**What the task asks:**
Using the material below, work out how many lines contain the word "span". Reply with the number and nothing more.

·····

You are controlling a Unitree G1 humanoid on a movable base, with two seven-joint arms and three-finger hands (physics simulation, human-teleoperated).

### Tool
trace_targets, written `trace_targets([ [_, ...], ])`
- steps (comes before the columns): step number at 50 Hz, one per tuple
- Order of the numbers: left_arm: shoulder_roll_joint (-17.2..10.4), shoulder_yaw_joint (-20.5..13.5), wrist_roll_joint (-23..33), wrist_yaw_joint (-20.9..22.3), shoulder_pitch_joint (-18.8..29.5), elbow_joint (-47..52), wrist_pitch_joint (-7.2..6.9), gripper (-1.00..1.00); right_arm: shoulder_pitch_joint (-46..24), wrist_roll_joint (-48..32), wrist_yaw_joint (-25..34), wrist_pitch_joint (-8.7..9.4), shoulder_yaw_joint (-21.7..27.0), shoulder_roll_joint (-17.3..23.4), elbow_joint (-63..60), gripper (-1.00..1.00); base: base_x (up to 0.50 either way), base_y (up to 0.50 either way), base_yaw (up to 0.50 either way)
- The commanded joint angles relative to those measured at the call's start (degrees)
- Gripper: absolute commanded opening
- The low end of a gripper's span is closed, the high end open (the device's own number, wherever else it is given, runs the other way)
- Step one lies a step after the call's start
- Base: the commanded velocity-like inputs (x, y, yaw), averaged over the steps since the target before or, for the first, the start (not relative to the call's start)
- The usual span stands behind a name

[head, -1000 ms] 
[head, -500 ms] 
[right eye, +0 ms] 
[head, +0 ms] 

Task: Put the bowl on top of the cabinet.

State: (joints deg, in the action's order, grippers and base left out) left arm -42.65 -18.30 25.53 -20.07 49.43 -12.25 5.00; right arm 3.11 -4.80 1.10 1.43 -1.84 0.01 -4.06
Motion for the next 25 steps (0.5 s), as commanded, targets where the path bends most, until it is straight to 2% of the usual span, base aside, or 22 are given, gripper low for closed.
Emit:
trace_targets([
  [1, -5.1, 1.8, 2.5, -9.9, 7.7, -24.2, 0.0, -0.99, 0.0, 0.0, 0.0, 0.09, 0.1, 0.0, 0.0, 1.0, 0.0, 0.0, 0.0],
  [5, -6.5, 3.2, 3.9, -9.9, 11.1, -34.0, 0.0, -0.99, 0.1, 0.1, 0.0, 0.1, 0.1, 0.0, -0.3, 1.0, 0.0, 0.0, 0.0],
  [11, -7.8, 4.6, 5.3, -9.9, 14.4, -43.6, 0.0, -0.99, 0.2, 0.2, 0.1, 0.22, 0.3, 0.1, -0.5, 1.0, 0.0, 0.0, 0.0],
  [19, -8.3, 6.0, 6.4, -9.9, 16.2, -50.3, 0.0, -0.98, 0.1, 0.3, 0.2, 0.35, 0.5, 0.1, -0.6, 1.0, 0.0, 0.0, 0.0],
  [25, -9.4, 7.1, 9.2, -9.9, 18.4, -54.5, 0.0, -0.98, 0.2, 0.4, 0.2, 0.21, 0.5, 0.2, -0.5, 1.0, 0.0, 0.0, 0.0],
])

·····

**Task solution:**
3